I’ve heard you quote Guy Branum before saying gay men want to watch go-go dancers or drag queens — people who are entirely sexualized or entirely not. What is the line you have to walk, presenting yourself as hot?
In front of gay audiences, when I’m like, “Yeah, I’m hot,” half of them chuckle because they think it’s a joke. I’m fine with that, but it’s definitely changing. The problem with a lot of gay audiences is we grew up having to queer other peoples stories and, like, find ourselves in Muriel’s Wedding. I am walking out and saying explicitly, I am telling a gay story, and they’re like, Uh, that’s not my story, I can’t recognize that. I’m really, really trying is to split the difference between being like, I am representing all gay men — which I am definitely not — and just allowing space for me to be like, I am an individual who also is gay and it’s okay. If people think that we’re all like me, that’s not a problem for the community, that’s a problem for the world at large.
My colleague Alex Jung wrote a piece last year about how the comedy scene has become much more queer, both onstage and off, in the last few years. How much do you feel the difference in audience?
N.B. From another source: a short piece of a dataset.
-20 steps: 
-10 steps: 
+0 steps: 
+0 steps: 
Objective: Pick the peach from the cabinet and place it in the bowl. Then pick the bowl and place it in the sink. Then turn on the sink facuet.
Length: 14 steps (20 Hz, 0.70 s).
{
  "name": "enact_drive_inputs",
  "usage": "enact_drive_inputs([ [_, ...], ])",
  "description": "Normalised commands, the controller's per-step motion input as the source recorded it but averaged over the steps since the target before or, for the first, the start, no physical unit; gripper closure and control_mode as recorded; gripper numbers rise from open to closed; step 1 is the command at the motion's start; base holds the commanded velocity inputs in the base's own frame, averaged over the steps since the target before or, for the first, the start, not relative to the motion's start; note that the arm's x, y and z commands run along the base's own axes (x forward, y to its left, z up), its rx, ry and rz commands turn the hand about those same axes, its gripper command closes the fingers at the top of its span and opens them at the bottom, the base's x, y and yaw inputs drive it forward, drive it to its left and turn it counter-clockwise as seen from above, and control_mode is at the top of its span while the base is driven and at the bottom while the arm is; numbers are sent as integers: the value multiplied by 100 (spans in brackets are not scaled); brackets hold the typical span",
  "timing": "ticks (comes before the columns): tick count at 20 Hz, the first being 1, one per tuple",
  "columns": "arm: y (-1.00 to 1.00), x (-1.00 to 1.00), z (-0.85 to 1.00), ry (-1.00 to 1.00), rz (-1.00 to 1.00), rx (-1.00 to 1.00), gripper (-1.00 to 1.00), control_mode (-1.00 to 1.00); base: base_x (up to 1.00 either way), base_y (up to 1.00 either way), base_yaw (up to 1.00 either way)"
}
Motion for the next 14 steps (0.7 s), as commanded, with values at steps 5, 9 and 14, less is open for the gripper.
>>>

It’s not that the comedy audience has changed, it’s just that the comedy audience has gotten bigger. You’re seeing a lot of resistance from mainstream, straight-boy assholes, who are like, “Comedy audiences are getting more PC or less apt to laugh.” It’s like, No dude, the audience that laughs at ‘Asians have small dicks’ jokes is still out there, it’s just now there’s a larger group of comedy-literate people.
What does it mean for your comedy to have these audiences emerge for you?
I feel a little bit more comfortable splitting the difference referentially. There are a million jokes I wish I could make about poppers and gay bars and shit like that I just know people in Boise don’t know. But I’ve never been concerned about, like, ‘Oh, don’t talk about that, because talking about eating ass is gonna alienate people at these clubs in Bloomington, Indiana. I’m gonna make sure that there’s enough there that everyone can laugh at, but there’s gonna be something that is special for the people in my community, because that’s where I’m coming from, and that’s what I want to do.